Grief, Loss, and Pain Impacts Children During Divorce

Divorcing parents were once led to believe that children were “resilient” enough to withstand the emotional turmoil of divorce without any long-term, negative effects, but more recent data disproves this outdated theory. Children can experience maladjustment issues from a divorce, even if they do not display any immediate signs or symptoms. That is because, like adults, children can experience the complexity of grief, loss, pain, stress, and even self-blame during the divorce process. If not addressed appropriately, those feelings can simmer below the surface, only to emerge at a later date - and often at a time when the parent least expects it. 

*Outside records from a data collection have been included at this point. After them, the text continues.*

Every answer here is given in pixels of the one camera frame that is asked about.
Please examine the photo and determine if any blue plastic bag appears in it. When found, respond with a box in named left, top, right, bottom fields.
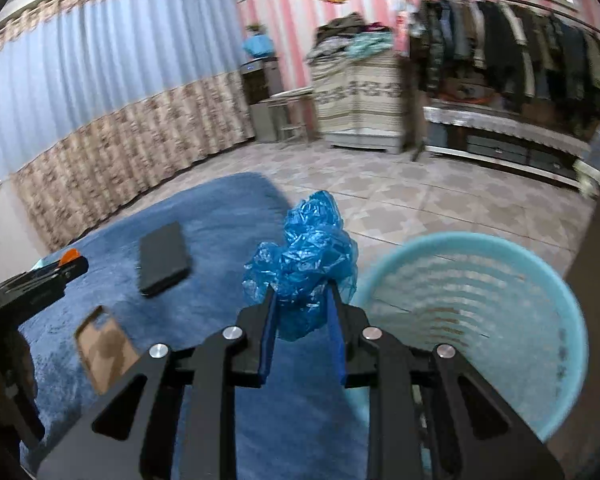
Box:
left=242, top=191, right=358, bottom=341

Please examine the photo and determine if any orange peel piece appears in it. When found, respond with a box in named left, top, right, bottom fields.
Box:
left=58, top=248, right=81, bottom=266

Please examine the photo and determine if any beige phone case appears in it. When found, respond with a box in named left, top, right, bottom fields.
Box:
left=73, top=306, right=140, bottom=394

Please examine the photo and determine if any light blue plastic basket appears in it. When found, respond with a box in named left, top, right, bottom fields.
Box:
left=350, top=232, right=588, bottom=448

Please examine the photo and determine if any blue quilted blanket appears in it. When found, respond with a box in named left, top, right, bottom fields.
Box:
left=21, top=172, right=368, bottom=479

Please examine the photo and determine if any dark wooden side table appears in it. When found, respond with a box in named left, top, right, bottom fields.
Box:
left=548, top=198, right=600, bottom=479

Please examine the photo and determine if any black laptop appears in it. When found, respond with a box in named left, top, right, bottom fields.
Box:
left=137, top=222, right=192, bottom=297

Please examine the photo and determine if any white cabinet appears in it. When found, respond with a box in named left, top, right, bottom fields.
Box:
left=0, top=179, right=48, bottom=283

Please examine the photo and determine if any low shelf with lace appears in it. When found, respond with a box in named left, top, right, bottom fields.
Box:
left=422, top=100, right=590, bottom=188

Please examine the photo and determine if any patterned cloth covered cabinet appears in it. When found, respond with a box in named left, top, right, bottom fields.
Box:
left=311, top=50, right=413, bottom=154

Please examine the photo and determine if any small white table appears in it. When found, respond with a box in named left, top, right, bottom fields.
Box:
left=265, top=87, right=313, bottom=144

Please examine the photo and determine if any blue and floral curtain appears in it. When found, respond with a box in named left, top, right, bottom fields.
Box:
left=0, top=0, right=254, bottom=250

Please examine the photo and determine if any black water dispenser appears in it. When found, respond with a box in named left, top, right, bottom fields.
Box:
left=240, top=56, right=284, bottom=143

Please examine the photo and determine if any clothes rack with garments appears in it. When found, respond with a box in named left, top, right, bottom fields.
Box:
left=396, top=0, right=600, bottom=144

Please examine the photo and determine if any blue cloth covered bottle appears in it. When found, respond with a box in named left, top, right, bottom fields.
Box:
left=242, top=34, right=276, bottom=58

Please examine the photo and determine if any pile of clothes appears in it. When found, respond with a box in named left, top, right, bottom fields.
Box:
left=306, top=12, right=393, bottom=65

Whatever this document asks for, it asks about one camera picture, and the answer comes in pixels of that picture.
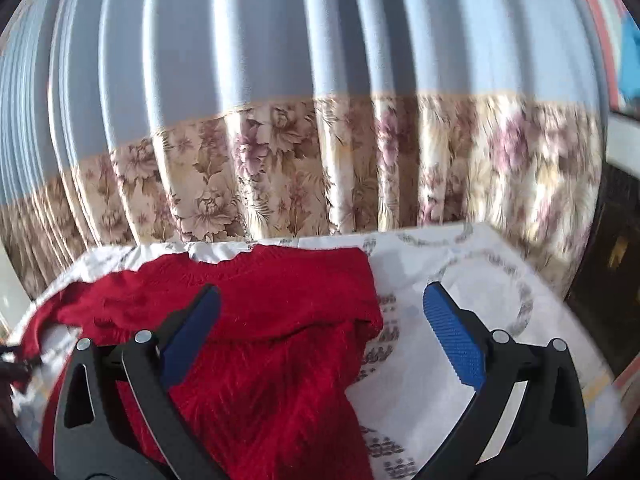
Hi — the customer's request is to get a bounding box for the blue floral curtain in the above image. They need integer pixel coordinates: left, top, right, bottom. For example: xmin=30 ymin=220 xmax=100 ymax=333
xmin=1 ymin=0 xmax=606 ymax=297

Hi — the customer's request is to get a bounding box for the red knitted sweater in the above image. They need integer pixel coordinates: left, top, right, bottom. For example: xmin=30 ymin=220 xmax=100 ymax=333
xmin=21 ymin=245 xmax=383 ymax=479

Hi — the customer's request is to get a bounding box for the black cabinet with gold handles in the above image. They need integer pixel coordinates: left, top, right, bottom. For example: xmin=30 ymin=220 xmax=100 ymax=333
xmin=566 ymin=164 xmax=639 ymax=376

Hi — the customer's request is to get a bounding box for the white patterned bed sheet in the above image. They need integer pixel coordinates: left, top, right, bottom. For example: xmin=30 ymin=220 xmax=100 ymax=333
xmin=4 ymin=223 xmax=624 ymax=479

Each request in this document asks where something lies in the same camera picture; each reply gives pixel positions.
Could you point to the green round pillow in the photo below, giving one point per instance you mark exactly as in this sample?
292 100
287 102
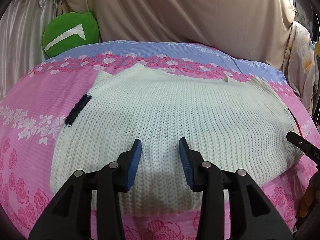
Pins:
68 31

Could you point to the beige curtain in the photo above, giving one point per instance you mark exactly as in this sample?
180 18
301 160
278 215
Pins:
256 30

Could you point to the floral cream fabric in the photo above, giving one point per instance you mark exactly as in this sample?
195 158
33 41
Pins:
300 66

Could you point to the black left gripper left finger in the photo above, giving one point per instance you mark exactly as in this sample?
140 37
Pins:
68 215

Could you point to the pink floral bed quilt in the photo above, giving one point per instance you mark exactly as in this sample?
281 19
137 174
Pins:
35 109

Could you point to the silver satin curtain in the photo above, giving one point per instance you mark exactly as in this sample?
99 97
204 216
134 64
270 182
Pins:
22 26

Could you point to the white knitted sweater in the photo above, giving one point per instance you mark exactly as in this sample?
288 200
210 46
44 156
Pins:
232 124

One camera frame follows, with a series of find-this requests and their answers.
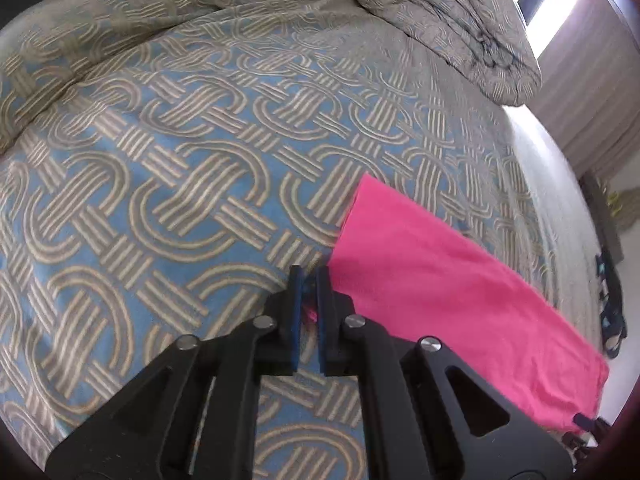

Protecting Your Child’s Mental and Emotional Well-Being During a Divorce

Children, though fairly resilient, need to be protected from the potential ill effects of divorce - particularly those that can negatively impact their mental or emotional well-being. Ensuring that the interactions between you and your spouse (including those that take place over the phone or through email) are amicable is a great way to start, but it may still be necessary to use other mitigating tactics as well. For example, you may want to attend a parenting course that is specifically designed for families impacted by divorce, or you may opt to enroll your child in a peer support group or therapy to ensure they have a private space to talk about their feelings. Just remember, even if you seek outside help for your child, it is still recommended that you address grief and pain with your child, directly, as they may need your support while trying to cope.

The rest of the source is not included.